I have never successfully utilized loops within Action Script. In fact, I cannot find foreach defined in the Action Script language reference.
Instead I would recommend implementing your loop and related logic into a separate script (i.e. Bash, PowerShell, etc.) and executing via wait command and having error checking immediately following.
For example, the following lines of Action Script are from my Linux-WatchDog install fixlet for BESRelays.
// Inspect crontab tmp file for watchdog keywords & insert record if necessary
if {if (exists file "/var/opt/BESTools/crontab.tmp") then (if (not exists (lines whose (it contains "besrelay_watchdog.sh") of file "/var/opt/BESTools/crontab.tmp" as trimmed string)) then (True) else (False)) else (False)}
wait sudo su - root -c "echo \"@hourly /var/opt/BESTools/besrelay_watchdog.sh\" >> /var/opt/BESTools/crontab.tmp; crontab /var/opt/BESTools/crontab.tmp"
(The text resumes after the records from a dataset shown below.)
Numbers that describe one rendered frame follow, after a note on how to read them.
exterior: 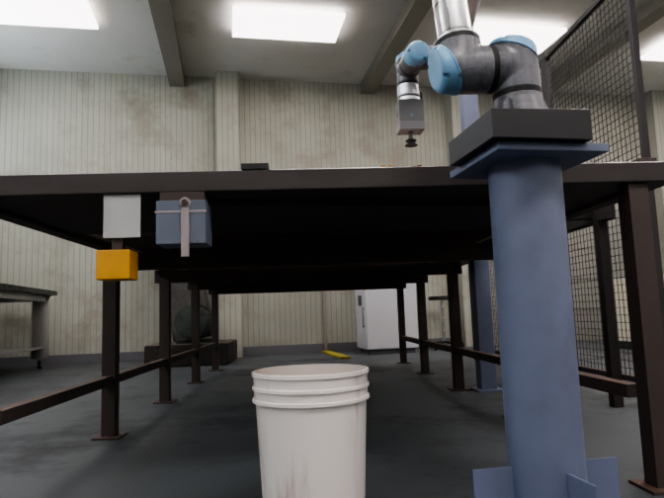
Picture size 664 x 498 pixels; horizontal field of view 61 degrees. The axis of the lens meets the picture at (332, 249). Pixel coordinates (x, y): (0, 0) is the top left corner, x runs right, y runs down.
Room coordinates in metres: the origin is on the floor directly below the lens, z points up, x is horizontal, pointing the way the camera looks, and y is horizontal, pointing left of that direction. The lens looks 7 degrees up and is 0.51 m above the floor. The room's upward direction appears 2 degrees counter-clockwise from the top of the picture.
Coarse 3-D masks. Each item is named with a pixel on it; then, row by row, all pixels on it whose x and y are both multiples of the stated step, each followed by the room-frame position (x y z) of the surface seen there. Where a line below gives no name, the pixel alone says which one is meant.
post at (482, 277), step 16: (464, 96) 3.54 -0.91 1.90; (464, 112) 3.54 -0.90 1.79; (464, 128) 3.55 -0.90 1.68; (480, 272) 3.55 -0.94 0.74; (480, 288) 3.55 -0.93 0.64; (480, 304) 3.55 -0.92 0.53; (480, 320) 3.55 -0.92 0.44; (480, 336) 3.54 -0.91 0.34; (480, 368) 3.55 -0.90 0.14; (480, 384) 3.56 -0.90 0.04; (496, 384) 3.55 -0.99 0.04
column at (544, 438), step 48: (528, 144) 1.19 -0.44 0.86; (576, 144) 1.21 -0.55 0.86; (528, 192) 1.25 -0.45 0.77; (528, 240) 1.26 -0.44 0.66; (528, 288) 1.26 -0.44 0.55; (528, 336) 1.26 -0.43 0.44; (528, 384) 1.27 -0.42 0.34; (576, 384) 1.27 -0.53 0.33; (528, 432) 1.27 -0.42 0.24; (576, 432) 1.26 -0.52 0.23; (480, 480) 1.30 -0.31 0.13; (528, 480) 1.28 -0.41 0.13; (576, 480) 1.22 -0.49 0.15
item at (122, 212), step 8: (104, 200) 1.51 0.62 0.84; (112, 200) 1.51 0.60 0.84; (120, 200) 1.51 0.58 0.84; (128, 200) 1.51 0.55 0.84; (136, 200) 1.51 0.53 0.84; (104, 208) 1.51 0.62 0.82; (112, 208) 1.51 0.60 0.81; (120, 208) 1.51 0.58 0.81; (128, 208) 1.51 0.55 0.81; (136, 208) 1.51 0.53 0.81; (104, 216) 1.51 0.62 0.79; (112, 216) 1.51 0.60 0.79; (120, 216) 1.51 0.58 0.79; (128, 216) 1.51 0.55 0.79; (136, 216) 1.51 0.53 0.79; (104, 224) 1.51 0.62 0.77; (112, 224) 1.51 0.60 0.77; (120, 224) 1.51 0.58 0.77; (128, 224) 1.51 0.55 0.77; (136, 224) 1.51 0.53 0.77; (104, 232) 1.51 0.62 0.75; (112, 232) 1.51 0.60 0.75; (120, 232) 1.51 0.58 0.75; (128, 232) 1.51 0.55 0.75; (136, 232) 1.51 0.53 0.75
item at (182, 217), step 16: (176, 192) 1.51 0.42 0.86; (192, 192) 1.51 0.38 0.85; (160, 208) 1.49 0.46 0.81; (176, 208) 1.49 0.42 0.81; (192, 208) 1.49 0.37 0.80; (208, 208) 1.54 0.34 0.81; (160, 224) 1.49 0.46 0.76; (176, 224) 1.49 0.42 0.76; (192, 224) 1.49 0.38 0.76; (208, 224) 1.54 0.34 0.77; (160, 240) 1.49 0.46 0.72; (176, 240) 1.49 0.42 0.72; (192, 240) 1.49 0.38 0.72; (208, 240) 1.54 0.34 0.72
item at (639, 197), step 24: (624, 192) 1.61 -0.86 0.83; (624, 216) 1.62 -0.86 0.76; (648, 216) 1.59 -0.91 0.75; (624, 240) 1.63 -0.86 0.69; (648, 240) 1.59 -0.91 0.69; (624, 264) 1.64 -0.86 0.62; (648, 264) 1.59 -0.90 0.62; (648, 288) 1.59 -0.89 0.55; (648, 312) 1.59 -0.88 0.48; (648, 336) 1.59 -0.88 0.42; (648, 360) 1.59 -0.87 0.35; (648, 384) 1.59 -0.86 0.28; (648, 408) 1.59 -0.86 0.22; (648, 432) 1.60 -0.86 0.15; (648, 456) 1.62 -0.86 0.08; (648, 480) 1.63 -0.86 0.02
parameter "__ExitCode5" = "{if exist exit code of action then exit code of action as string else "995"}"
if {parameter "__ExitCode5" != "0"}
exit {parameter "__ExitCode5"}
endif
endif
Agree with Casey, there is no built-in loop construct in ActionScript. It is pretty common practice to emulate a loop though, by building a batch file or shell script containing each thing you’d want to “loop” on-the-fly.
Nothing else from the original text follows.